> _HOW TO COMPLETE THIS TASK_
Report the lines of the data below that contain the string "surface".
• • • • • • •
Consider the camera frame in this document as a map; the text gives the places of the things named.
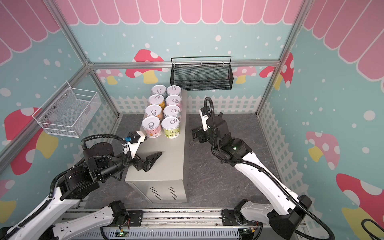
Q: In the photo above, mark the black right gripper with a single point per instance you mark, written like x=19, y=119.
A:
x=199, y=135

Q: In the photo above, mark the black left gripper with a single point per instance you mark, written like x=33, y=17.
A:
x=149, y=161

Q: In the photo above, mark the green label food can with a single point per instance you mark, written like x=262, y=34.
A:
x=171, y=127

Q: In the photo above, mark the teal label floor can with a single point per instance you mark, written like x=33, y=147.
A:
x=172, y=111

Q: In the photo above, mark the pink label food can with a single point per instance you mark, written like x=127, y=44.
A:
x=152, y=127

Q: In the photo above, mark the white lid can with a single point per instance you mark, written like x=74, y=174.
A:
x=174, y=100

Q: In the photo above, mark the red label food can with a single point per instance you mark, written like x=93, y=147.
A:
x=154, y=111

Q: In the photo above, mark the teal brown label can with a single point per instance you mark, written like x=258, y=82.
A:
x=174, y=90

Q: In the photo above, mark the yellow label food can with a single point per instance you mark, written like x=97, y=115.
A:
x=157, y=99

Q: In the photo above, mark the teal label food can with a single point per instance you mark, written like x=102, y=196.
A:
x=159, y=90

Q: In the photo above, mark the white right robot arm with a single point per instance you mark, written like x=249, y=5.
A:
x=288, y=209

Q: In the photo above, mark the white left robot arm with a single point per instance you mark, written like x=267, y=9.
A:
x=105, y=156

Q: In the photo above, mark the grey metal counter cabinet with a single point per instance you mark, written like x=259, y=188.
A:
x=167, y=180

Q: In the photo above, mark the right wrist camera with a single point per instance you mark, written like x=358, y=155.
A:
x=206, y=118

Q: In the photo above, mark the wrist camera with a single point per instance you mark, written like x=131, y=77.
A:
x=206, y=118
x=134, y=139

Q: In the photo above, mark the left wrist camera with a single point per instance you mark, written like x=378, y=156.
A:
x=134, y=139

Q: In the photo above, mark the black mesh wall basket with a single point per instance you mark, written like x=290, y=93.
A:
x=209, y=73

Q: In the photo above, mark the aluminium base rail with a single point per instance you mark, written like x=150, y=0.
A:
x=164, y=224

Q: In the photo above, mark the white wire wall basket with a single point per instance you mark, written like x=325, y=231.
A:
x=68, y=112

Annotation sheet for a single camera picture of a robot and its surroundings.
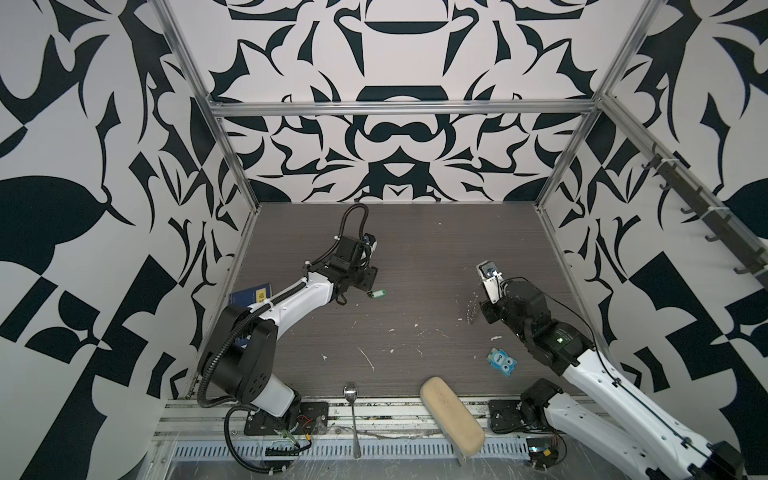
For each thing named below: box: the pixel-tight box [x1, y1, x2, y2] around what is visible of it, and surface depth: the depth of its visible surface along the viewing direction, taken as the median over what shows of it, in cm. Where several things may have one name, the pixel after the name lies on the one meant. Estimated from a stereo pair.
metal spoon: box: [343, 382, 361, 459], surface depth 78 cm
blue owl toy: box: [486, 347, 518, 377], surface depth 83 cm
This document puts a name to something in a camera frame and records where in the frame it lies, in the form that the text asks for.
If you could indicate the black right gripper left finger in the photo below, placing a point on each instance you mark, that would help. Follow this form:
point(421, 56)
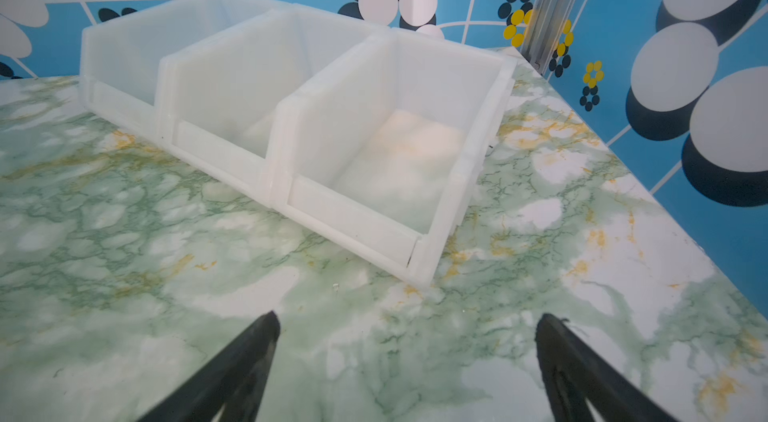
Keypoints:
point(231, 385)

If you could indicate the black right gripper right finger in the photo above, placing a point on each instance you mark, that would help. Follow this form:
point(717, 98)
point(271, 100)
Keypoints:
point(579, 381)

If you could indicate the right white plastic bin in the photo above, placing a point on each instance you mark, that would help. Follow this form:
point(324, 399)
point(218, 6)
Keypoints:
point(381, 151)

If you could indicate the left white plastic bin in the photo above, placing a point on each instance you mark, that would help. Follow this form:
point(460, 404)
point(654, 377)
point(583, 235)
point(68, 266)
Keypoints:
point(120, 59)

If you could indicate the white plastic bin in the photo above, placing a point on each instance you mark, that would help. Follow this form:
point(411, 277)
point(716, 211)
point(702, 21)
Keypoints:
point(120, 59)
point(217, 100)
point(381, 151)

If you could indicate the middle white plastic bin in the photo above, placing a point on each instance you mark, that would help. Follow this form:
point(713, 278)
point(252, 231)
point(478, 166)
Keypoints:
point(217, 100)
• • • • • • •
> _OUTPUT OF THE TASK_
For each thing named below: box: the pixel-tight box [x1, y1, x2, y2] around what is visible of it, and surface depth: the depth of its visible surface along the viewing direction, taken as the median over what shows of it, in cm. Where several things may have one name, the pixel after the name lies on the one meant. Estimated from a stereo pair.
metal spoon: box: [343, 382, 361, 459], surface depth 78 cm
blue owl toy: box: [486, 347, 518, 377], surface depth 83 cm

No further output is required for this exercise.